Training Accuracy:  0.523
**********************************************************
Test Accuracy:  0.474


  'precision', 'predicted', average, warn_for)


In [82]:
print('Average Precision: ', round(np.mean(test_p),3))
print('Average Recall: ', round(np.mean(test_r), 3))
print('Average F1 Score: ', round(np.mean(test_f1), 3))
print('Average Support: ', round(np.mean(test_s), 3))

Average Precision:  0.259
Average Recall:  0.239
Average F1 Score:  0.224
Average Support:  54.676


We were able to configure the alpha parameter to decrease over-fitting, and the precision and recall scores are quite balanced, but the performance of the model is still worse than our baseline model. Next, we'll try another ensemble method known as AdaBoost. (I would try XGBoost, but I don't have it installed on this computer; I would recommend trying it though!)

---

### AdaBoost

In [102]:
from sklearn.ensemble import AdaBoostClassifier

ada_pipe = Pipeline([
    ('tfidf', TfidfVectorizer(analyzer=stemmed_words)),
    ('extra gb', AdaBoostClassifier(n_estimators = 1000, algorithm = 'SAMME', learning_rate = 2.5))])

ada_pipe.fit(X_train, y_train)

train_predicted = ada_pipe.predict(X_train)
test_predicted = ada_pipe.predict(X_test)
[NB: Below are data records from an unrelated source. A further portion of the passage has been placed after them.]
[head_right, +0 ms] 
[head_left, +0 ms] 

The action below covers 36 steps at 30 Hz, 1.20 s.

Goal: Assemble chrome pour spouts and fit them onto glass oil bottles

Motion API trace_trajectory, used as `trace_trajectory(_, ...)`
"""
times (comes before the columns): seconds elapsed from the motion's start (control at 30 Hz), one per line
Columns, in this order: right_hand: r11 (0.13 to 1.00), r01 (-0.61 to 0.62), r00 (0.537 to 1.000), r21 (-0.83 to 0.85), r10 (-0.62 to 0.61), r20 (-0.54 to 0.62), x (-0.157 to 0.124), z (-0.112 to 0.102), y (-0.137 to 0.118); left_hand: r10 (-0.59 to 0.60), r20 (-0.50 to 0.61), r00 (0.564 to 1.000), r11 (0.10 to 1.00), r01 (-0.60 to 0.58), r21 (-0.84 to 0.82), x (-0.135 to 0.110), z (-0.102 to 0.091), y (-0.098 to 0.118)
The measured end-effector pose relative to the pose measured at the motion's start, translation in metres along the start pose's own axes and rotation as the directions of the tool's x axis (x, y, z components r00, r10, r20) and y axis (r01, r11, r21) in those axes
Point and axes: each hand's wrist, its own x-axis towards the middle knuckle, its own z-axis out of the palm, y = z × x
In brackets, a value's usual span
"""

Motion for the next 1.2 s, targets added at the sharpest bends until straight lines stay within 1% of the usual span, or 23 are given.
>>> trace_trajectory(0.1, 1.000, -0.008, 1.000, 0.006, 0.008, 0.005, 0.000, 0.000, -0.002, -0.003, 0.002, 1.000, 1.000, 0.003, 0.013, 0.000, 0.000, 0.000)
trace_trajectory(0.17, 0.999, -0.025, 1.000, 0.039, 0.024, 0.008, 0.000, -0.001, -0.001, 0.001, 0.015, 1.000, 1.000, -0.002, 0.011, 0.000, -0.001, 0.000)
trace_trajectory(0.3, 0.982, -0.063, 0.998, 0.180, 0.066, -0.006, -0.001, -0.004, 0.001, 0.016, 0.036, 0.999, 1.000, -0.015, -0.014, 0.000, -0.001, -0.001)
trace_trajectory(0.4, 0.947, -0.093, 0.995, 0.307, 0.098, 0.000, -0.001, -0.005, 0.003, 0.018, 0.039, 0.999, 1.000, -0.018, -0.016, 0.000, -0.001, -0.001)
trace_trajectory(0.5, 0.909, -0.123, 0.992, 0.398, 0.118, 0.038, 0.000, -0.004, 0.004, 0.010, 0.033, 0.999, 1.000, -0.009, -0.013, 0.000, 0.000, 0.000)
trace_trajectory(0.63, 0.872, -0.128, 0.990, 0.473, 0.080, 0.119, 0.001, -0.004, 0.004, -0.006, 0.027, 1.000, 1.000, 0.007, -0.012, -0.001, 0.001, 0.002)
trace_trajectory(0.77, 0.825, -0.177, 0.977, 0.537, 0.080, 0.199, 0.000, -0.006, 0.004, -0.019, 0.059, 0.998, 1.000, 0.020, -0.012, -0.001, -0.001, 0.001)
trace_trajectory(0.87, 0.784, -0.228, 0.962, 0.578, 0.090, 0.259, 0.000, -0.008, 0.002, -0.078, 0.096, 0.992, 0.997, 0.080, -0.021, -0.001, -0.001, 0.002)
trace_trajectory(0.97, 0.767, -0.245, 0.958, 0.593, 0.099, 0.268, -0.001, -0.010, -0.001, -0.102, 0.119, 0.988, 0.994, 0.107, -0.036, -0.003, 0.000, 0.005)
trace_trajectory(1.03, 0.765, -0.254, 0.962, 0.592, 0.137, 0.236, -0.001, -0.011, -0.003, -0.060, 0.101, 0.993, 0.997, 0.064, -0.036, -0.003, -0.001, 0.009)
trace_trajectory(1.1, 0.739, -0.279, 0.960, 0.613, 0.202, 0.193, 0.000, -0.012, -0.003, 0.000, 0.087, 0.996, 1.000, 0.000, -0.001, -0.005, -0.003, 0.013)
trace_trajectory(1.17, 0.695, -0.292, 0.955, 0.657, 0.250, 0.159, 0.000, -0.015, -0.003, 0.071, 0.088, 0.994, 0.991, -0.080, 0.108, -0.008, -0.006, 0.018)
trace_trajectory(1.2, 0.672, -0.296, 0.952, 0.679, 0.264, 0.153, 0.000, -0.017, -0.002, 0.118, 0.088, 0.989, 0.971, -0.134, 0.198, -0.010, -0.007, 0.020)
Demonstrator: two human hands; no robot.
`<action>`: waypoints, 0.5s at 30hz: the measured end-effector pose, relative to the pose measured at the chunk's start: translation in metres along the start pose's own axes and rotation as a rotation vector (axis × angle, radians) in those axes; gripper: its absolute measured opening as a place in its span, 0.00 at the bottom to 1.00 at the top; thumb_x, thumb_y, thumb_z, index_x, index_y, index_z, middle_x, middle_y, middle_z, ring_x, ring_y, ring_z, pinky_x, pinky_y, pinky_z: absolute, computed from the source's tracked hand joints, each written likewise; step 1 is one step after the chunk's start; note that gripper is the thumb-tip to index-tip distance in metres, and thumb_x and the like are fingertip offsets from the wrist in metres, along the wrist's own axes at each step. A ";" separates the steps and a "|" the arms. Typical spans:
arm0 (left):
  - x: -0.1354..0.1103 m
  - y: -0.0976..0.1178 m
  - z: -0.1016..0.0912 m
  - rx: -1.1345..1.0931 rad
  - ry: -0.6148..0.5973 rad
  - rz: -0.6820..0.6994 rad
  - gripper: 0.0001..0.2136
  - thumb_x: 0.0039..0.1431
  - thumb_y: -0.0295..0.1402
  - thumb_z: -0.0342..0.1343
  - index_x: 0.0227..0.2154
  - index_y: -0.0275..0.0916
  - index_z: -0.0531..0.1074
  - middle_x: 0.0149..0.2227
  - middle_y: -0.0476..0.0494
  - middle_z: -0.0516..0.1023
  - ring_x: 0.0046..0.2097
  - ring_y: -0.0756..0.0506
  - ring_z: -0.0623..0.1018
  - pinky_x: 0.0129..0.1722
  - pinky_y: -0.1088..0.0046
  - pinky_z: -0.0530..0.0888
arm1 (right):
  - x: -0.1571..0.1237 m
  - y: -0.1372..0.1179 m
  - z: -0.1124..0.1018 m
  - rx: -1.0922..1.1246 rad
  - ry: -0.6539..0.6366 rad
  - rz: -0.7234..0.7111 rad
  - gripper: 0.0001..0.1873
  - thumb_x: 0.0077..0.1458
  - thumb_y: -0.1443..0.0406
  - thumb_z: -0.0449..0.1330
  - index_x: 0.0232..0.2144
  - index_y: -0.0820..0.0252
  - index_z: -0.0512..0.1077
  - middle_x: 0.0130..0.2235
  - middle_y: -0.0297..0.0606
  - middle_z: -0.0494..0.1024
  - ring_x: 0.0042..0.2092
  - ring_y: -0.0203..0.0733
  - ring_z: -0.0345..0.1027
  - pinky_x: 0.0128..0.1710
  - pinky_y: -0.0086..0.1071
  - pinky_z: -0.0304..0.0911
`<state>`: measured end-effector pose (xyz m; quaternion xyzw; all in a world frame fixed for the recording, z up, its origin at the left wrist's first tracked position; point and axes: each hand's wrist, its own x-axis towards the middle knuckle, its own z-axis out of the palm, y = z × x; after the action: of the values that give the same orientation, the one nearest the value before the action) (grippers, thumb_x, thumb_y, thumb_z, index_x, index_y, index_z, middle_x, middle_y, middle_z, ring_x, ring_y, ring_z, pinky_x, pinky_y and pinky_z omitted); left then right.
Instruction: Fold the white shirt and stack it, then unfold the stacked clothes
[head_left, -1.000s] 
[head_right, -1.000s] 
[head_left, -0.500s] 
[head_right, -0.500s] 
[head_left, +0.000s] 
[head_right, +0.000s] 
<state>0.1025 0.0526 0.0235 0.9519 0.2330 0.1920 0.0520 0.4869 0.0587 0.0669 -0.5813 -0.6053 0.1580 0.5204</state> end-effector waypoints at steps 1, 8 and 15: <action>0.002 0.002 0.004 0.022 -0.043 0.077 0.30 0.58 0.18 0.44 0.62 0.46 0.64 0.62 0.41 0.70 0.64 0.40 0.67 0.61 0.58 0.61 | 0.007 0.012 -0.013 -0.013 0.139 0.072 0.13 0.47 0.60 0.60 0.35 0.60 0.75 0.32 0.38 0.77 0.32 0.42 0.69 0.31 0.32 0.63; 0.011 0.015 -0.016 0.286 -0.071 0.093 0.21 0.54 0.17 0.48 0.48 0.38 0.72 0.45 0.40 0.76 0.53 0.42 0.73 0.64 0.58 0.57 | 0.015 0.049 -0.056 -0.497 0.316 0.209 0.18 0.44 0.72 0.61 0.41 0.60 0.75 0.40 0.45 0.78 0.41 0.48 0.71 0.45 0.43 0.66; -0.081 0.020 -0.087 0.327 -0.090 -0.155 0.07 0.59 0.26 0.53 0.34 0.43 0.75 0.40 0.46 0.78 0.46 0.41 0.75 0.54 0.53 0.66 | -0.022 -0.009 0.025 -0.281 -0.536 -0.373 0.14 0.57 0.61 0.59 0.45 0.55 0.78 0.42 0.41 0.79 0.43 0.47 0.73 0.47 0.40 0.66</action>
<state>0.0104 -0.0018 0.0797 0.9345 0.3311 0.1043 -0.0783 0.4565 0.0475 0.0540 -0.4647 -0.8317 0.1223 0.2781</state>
print('Training Accuracy: ', round(sum(train_predicted == y_train)/len(y_train), 3))
train_p, train_r, train_f1, train_s = precision_recall_fscore_support(y_train, train_predicted, labels = y_train.unique())
print('**********************************************************')
print('Test Accuracy: ', round(sum(test_predicted == y_test)/len(y_test), 3))
test_p, test_r, test_f1, test_s = precision_recall_fscore_support(y_test, test_predicted, labels = y_train.unique())

Training Accuracy:  0.35
**********************************************************
Test Accuracy:  0.332


  'precision', 'predicted', average, warn_for)


In [98]:
print('Average Precision: ', round(np.mean(test_p),3))
print('Average Recall: ', round(np.mean(test_r), 3))
print('Average F1 Score: ', round(np.mean(test_f1), 3))
print('Average Support: ', round(np.mean(test_s), 3))

Average Precision:  0.352
Average Recall:  0.08
Average F1 Score:  0.083
Average Support:  54.676


We were able to manipulate the parameters for reduce over-fitting but the AdaBoost algorithm does not perfom as well as the baseline. Also, the recall score is quite low.